I would conclude that there is pretty good evidence for a slight negative bias in the intercept, and a slight positive bias in the slope, although a look at the plotted results shows that the bias is small compared the the variance of the estimated values.

If I’m setting the parameters to a rare-event situation

N= 4000
slope = 2 # slope (linear scale)
intercept = - 10 # intercept (linear scale)


I’m getting a larger bias for the intercept, but still NONE on the prediction

   -1.716144e+01  4.271145e-01 -3.793141e-06
5.039331e-01  4.806615e-01  4.356062e-06


In the histogram of the estimated values, we see the phenomenon of degenerate parameter estimates (if we should call them like that)

Let’s remove all rows for which intercept estimates are <20

apply(bias[bias[,1] > -20,], 2, mean)
apply(bias[bias[,1] > -20,], 2, sd) / sqrt(length(bias[,1] > -10))


The bias decreases, and things become a bit more clear in the figures – parameter estimates are clearly not normally distributed.
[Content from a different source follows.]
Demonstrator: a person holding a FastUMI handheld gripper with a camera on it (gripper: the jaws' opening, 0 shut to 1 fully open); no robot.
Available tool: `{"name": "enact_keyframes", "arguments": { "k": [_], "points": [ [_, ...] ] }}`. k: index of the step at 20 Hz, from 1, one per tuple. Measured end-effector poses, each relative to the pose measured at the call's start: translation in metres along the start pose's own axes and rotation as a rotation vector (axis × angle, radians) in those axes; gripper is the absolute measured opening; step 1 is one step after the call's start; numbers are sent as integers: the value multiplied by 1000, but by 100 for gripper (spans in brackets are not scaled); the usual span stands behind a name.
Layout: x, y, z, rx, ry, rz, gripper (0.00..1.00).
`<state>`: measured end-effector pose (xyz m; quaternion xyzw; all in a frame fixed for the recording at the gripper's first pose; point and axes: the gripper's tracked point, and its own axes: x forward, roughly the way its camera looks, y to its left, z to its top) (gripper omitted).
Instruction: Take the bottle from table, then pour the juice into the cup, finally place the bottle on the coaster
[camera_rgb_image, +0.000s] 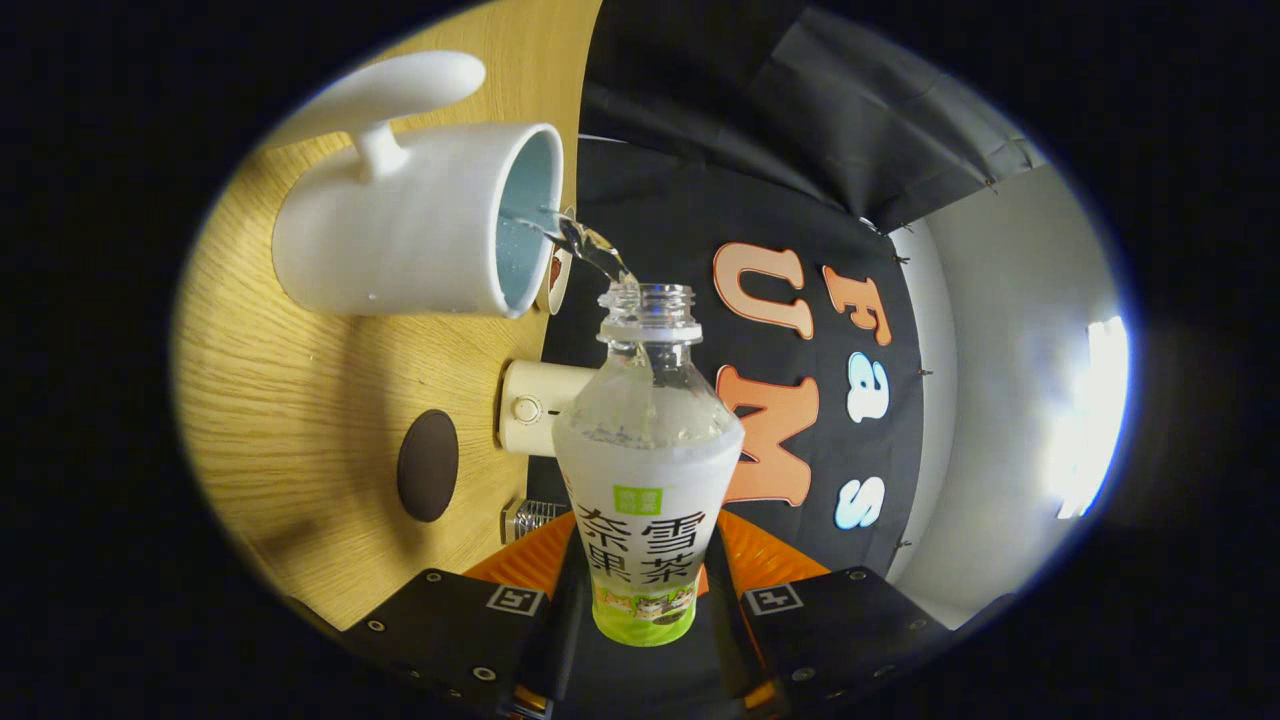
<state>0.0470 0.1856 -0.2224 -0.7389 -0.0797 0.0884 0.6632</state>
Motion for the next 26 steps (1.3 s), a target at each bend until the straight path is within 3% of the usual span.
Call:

I wonder that that means for the validity of the CIs that are reported.

-0.6694874106  1.9740437782  0.0002079945
1.329322e-01 1.619451e-01 3.242677e-06


I would conclude the rare event bias on the intercept is driven by rare events itself, namely those rare, extremely small estimates. Not sure if we want to remove them or not, not sure what the cutoff would be.

An important thing to note though is that, either way, there seems to be no bias on predictions at the response scale – the link function simply absorbs these extremely small values.